Reilly, of course, has impeccable credentials (no puns intended). She was inspired to act, as an aimless adolescent, by reading the complete works of Chekhov. The daughter of a policeman father and hospital receptionist mother, she was encouraged by the drama teachers at her local comprehensive, Tolworth Girls' School in Kingston, who took her to an inspirational West End production of Brecht's The Resistible Rise of Arturo Ui. At 16 she got an agent. Two months later she was cast opposite Helen Mirren in Prime Suspect (she played a young tearaway). Co-starring roles in TV and film followed, but it was in theatre that she came of age. She garnered awards kudos and rave reviews as Elaine opposite Kathleen Turner's Mrs Robinson in The Graduate, as Debs opposite Matthew Perry in Sexual Pervers-ity in Chicago, and as Desdemona opposite Ewan McGregor in Othello. The dramatist Terry Johnson, who directed Reilly in The Graduate, even wrote an entire play, called Piano/Forte, just for her (it was subse- quently produced, and starred Reilly, at the Royal Court).
“This recognition in theatre, the opportunities and the high profile, is a nice situation for me to be in, but it's not necessarily the truth,” she says, explaining that being perceived as a board-treading doyenne can have its limitations. “It's not as if Michael Bay is coming to me, offering me a role in Transformers 2 and I'm saying, ‘No darling, don't you understand, I'm in theatre!'” she says, before surveying a movie career that has often steered stridently away from the mainstream. “But at the same time I have high taste values, and I don't want to see myself in a piece of s***.”

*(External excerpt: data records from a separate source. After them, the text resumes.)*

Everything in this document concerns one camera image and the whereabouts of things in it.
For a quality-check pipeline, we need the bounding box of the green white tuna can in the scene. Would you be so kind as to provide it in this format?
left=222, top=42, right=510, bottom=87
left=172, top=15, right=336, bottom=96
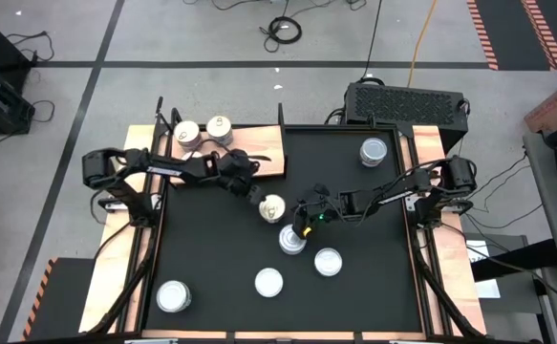
left=156, top=280, right=193, bottom=314
left=358, top=137, right=389, bottom=168
left=313, top=247, right=344, bottom=278
left=253, top=267, right=285, bottom=298
left=278, top=224, right=308, bottom=256

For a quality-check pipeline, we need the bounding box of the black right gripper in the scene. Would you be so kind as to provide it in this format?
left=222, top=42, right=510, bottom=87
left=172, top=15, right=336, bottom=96
left=295, top=183, right=344, bottom=241

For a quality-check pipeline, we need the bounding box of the black aluminium rig frame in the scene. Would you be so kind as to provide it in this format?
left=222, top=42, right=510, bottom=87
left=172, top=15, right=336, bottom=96
left=86, top=95, right=487, bottom=344

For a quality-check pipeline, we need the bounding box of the coiled black floor cable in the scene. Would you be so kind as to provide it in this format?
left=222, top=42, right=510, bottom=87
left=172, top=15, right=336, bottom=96
left=258, top=15, right=304, bottom=54

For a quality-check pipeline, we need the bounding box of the black table mat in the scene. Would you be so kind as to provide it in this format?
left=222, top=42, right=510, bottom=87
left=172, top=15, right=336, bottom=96
left=142, top=124, right=425, bottom=334

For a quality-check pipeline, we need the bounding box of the thin black power cord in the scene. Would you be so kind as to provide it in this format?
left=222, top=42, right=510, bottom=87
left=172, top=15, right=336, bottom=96
left=357, top=0, right=384, bottom=85

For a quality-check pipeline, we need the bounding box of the black metal beam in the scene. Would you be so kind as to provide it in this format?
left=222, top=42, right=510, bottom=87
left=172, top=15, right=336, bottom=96
left=468, top=237, right=557, bottom=283

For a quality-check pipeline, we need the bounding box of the grey side table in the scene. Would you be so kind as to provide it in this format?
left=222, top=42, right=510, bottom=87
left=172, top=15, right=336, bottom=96
left=522, top=132, right=557, bottom=344

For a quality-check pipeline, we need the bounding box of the black perforated computer case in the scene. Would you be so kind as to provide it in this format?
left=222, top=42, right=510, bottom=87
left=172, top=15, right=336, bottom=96
left=343, top=81, right=470, bottom=147

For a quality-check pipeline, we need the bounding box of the light wooden shelf board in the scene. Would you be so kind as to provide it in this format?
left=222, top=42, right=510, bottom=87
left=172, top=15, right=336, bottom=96
left=169, top=124, right=287, bottom=179

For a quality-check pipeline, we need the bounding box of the white paper sheet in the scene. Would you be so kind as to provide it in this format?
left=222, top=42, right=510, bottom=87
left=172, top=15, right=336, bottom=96
left=465, top=238, right=503, bottom=300

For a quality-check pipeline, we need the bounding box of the black mat with orange stripes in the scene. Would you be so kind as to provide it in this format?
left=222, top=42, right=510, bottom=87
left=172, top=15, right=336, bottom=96
left=21, top=256, right=96, bottom=343
left=465, top=0, right=557, bottom=73

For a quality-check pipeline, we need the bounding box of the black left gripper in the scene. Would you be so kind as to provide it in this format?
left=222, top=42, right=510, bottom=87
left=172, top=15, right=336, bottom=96
left=213, top=148, right=268, bottom=207

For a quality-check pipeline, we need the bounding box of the black metal shelf frame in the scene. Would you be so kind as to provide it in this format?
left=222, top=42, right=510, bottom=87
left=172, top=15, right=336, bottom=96
left=155, top=95, right=288, bottom=181

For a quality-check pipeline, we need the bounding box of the orange power cord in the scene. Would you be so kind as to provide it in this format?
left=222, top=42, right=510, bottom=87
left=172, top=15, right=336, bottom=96
left=406, top=0, right=439, bottom=89

This dilemma, it seems, will soon be academic, as Reilly is next starring in Triage, opposite Colin Farrell, as the wife of a photojournalist who goes missing on assignment, and after that she'll play one of Hugh Grant's two prospective lovers in the seriously commercial Working Title comedy Lost for Words. Of the latter movie she purrs demurely, “It's a very nice role, and I'm very, very, excited about doing it.”

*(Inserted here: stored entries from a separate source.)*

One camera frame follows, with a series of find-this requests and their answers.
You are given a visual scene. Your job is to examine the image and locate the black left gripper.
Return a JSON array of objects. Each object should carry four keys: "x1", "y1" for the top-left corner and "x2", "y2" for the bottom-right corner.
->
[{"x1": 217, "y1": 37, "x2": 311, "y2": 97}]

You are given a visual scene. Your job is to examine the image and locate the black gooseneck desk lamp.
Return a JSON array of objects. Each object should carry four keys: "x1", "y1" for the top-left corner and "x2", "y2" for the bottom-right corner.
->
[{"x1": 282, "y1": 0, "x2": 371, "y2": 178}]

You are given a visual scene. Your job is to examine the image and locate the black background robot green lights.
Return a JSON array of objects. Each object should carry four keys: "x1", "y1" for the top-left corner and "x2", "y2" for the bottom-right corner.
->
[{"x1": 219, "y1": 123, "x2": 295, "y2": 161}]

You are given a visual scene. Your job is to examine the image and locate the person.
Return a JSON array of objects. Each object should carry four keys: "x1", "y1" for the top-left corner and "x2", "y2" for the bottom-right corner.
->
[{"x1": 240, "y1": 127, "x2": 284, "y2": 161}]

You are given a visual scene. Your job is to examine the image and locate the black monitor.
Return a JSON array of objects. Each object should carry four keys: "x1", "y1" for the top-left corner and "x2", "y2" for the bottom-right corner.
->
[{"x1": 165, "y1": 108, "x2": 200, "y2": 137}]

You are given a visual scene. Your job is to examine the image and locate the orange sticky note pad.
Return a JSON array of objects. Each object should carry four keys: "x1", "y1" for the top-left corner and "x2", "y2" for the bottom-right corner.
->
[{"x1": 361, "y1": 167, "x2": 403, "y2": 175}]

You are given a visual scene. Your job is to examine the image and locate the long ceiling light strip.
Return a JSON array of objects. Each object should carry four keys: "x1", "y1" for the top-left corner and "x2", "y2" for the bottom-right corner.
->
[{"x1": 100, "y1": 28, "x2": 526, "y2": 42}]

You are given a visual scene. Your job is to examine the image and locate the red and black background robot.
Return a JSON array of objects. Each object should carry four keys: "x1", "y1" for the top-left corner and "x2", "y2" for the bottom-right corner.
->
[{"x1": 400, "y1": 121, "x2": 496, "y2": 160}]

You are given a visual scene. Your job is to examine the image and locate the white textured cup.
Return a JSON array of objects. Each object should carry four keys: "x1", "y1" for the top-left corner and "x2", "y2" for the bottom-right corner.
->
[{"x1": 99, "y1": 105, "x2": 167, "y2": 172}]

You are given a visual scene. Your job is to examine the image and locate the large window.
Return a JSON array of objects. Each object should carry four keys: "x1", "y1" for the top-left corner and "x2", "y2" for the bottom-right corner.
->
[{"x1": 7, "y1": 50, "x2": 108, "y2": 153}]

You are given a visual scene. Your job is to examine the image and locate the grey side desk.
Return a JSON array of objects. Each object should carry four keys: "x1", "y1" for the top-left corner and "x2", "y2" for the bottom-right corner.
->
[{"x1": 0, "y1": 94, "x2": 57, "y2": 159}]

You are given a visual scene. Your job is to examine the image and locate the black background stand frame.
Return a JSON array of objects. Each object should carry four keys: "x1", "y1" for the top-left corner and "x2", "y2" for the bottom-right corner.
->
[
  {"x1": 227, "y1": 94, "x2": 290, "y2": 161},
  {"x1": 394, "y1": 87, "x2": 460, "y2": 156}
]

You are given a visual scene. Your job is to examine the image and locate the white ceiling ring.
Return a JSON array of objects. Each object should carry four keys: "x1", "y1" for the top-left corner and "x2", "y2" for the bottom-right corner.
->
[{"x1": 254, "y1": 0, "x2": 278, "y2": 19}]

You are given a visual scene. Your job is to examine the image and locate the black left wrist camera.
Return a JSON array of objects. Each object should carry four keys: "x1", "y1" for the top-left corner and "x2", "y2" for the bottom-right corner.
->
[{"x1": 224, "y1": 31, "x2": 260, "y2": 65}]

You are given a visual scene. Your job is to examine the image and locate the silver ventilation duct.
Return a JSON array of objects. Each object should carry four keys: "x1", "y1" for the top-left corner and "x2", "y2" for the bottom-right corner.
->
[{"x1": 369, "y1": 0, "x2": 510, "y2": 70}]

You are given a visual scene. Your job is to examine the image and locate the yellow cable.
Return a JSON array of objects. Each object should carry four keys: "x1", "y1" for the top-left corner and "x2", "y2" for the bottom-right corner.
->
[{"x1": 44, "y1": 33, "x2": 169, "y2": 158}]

In the meantime, Reilly has more important things on her mind, such as where to live. She is currently bouncing between London and New York, “like an international gypsy” with her fiancé, the Israeli actor Jonah Lotan. She says that for an actorly couple, they're surprisingly mellow. She adds that she's keen to put the whole ‘actor' thing in perspective anyway, and that she's mildly New Agey, likes to meditate and can think of nothing worse than being on the cover of Heat magazine. “I'm just an actor, for God's sake,” she says, trying to sum it up. “I don't want people to project stuff on to me, I don't want to be someone who thinks they have all the answers, and I don't want to sound self-righteous about my opinions.” She then adds, one last time, for effect, and for truth, “I'm just an actor.”